__Your goal__. Transcribe, word for word and without additions, each line below from the one containing "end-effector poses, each" through the one containing "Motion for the", both ends included.

__Supplied material__.
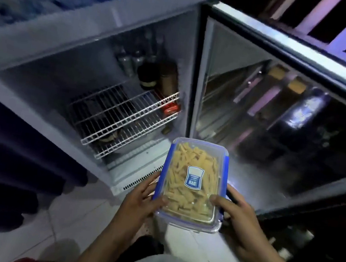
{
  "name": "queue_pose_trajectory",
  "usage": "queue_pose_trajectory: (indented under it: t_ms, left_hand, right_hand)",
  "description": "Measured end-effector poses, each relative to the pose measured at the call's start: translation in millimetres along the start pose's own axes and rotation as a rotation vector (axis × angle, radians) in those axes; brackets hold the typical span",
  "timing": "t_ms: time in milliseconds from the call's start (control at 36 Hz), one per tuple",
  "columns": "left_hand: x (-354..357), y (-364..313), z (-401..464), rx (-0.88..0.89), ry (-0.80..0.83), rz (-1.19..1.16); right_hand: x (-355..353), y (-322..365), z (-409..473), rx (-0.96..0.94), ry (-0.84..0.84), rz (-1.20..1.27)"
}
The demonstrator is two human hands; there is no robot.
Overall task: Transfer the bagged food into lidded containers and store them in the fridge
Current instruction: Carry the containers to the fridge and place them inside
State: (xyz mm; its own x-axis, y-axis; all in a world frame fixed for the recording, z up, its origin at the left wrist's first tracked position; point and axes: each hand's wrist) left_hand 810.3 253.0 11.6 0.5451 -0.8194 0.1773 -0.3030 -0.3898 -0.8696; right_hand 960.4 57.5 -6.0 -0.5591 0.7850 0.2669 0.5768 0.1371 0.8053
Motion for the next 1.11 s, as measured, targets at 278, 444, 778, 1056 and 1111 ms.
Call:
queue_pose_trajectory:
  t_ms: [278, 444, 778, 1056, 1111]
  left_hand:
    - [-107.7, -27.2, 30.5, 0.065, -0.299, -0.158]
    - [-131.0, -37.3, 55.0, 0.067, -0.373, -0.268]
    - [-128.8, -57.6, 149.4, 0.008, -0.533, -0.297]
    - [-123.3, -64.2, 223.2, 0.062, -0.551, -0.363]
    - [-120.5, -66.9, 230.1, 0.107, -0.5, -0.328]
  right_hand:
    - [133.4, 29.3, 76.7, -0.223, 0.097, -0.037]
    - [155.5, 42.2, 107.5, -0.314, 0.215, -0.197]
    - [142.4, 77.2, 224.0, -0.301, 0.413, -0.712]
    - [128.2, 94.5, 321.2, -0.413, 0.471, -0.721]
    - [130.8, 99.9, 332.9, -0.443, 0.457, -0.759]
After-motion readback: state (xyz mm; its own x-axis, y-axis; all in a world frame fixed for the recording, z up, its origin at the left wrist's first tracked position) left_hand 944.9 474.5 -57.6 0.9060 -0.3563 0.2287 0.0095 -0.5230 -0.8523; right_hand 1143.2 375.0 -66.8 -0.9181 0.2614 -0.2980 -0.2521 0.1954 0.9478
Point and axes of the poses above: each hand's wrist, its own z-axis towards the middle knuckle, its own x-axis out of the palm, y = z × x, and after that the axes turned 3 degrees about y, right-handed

__Reply to the task__.
  "description": "Measured end-effector poses, each relative to the pose measured at the call's start: translation in millimetres along the start pose's own axes and rotation as a rotation vector (axis × angle, radians) in those axes; brackets hold the typical span",
  "timing": "t_ms: time in milliseconds from the call's start (control at 36 Hz), one per tuple",
  "columns": "left_hand: x (-354..357), y (-364..313), z (-401..464), rx (-0.88..0.89), ry (-0.80..0.83), rz (-1.19..1.16); right_hand: x (-355..353), y (-322..365), z (-409..473), rx (-0.96..0.94), ry (-0.84..0.84), rz (-1.20..1.27)"
}
The demonstrator is two human hands; there is no robot.
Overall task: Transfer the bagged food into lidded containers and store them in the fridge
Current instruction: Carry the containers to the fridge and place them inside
State: (xyz mm; its own x-axis, y-axis; all in a world frame fixed for the recording, z up, its origin at the left wrist's first tracked position; point and axes: each hand's wrist) left_hand 810.3 253.0 11.6 0.5451 -0.8194 0.1773 -0.3030 -0.3898 -0.8696; right_hand 960.4 57.5 -6.0 -0.5591 0.7850 0.2669 0.5768 0.1371 0.8053
Motion for the next 1.11 s, as measured, targets at 278, 444, 778, 1056 and 1111 ms.

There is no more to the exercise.